INSTRUCTIONS TO FOLLOW ->
When you repeat the material, keep each line exact and omit the pictures.

EXERCISE DATA ->
##############################
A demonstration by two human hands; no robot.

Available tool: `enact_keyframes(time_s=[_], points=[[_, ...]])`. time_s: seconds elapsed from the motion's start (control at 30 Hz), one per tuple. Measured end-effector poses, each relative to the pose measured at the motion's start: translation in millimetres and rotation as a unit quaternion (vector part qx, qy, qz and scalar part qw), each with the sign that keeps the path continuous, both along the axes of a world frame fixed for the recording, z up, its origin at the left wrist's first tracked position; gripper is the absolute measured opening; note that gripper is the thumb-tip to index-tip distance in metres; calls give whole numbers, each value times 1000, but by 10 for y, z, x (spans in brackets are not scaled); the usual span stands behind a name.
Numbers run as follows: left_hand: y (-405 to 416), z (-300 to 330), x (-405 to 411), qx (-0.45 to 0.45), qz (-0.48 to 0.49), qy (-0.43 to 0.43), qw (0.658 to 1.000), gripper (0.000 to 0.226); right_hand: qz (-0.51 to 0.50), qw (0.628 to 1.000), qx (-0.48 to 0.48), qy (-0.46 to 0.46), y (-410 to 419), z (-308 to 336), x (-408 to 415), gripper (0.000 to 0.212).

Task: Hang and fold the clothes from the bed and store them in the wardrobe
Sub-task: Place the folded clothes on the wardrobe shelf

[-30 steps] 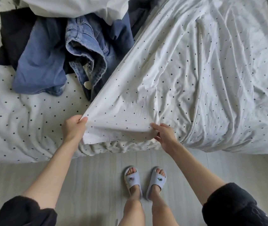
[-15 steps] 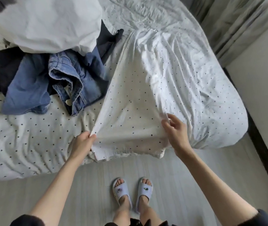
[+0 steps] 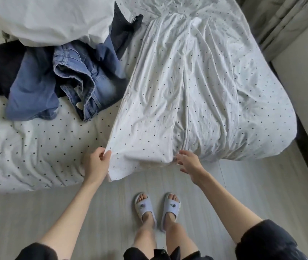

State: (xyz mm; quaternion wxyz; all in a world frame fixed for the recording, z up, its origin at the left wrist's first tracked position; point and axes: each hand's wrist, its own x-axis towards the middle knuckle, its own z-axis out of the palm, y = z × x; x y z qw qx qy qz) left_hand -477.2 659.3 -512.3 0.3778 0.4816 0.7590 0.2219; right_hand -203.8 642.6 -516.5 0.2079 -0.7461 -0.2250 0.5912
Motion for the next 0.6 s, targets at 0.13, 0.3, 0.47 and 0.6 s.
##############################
TASK RESPONSE ->
A demonstration by two human hands; no robot.

Available tool: `enact_keyframes(time_s=[_], points=[[_, ...]])`. time_s: seconds elapsed from the motion's start (control at 30 Hz), one per tuple. Measured end-effector poses, each relative to the pose measured at the motion's start: translation in millimetres and rotation as a unit quaternion (vector part qx, qy, qz and scalar part qw), each with the sign that keeps the path continuous, both along the axes of a world frame fixed for the recording, z up, its origin at the left wrist's first tracked position; gripper is the absolute measured opening; note that gripper is the thumb-tip to index-tip distance in metres; calls give whole numbers, each value times 1000, but by 10 for y, z, x (spans in brackets are not scaled); the usual span stands behind a name.
Numbers run as follows: left_hand: y (-405 to 416), z (-300 to 330), x (-405 to 411), qx (-0.45 to 0.45), qz (-0.48 to 0.49), qy (-0.43 to 0.43), qw (0.658 to 1.000), gripper (0.000 to 0.226); right_hand: qz (-0.51 to 0.50), qw (0.628 to 1.000), qx (-0.48 to 0.48), qy (-0.46 to 0.46), y (-410 to 419), z (-308 to 336), x (-408 to 415), gripper (0.000 to 0.212).

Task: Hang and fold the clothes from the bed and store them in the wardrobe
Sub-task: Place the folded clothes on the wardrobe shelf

[-30 steps] 
[-15 steps] 
[+0 steps] 

State: (xyz mm; quaternion wxyz; all in a world frame fixed for the recording, z up, its origin at the left wrist's first tracked position; point and axes: each hand's wrist, its own x-axis towards the middle knuckle, its own z-axis out of the palm, y = z × x; x y z qw qx qy qz) left_hand -477.2 659.3 -512.3 0.3778 0.4816 0.7590 0.2219; right_hand -203.8 642.6 -516.5 0.2079 -0.7461 -0.2250 0.5912
Motion for the next 0.6 s, targets at 0.13, 0.3, 0.47 and 0.6 s.

Nothing further is required by the exercise.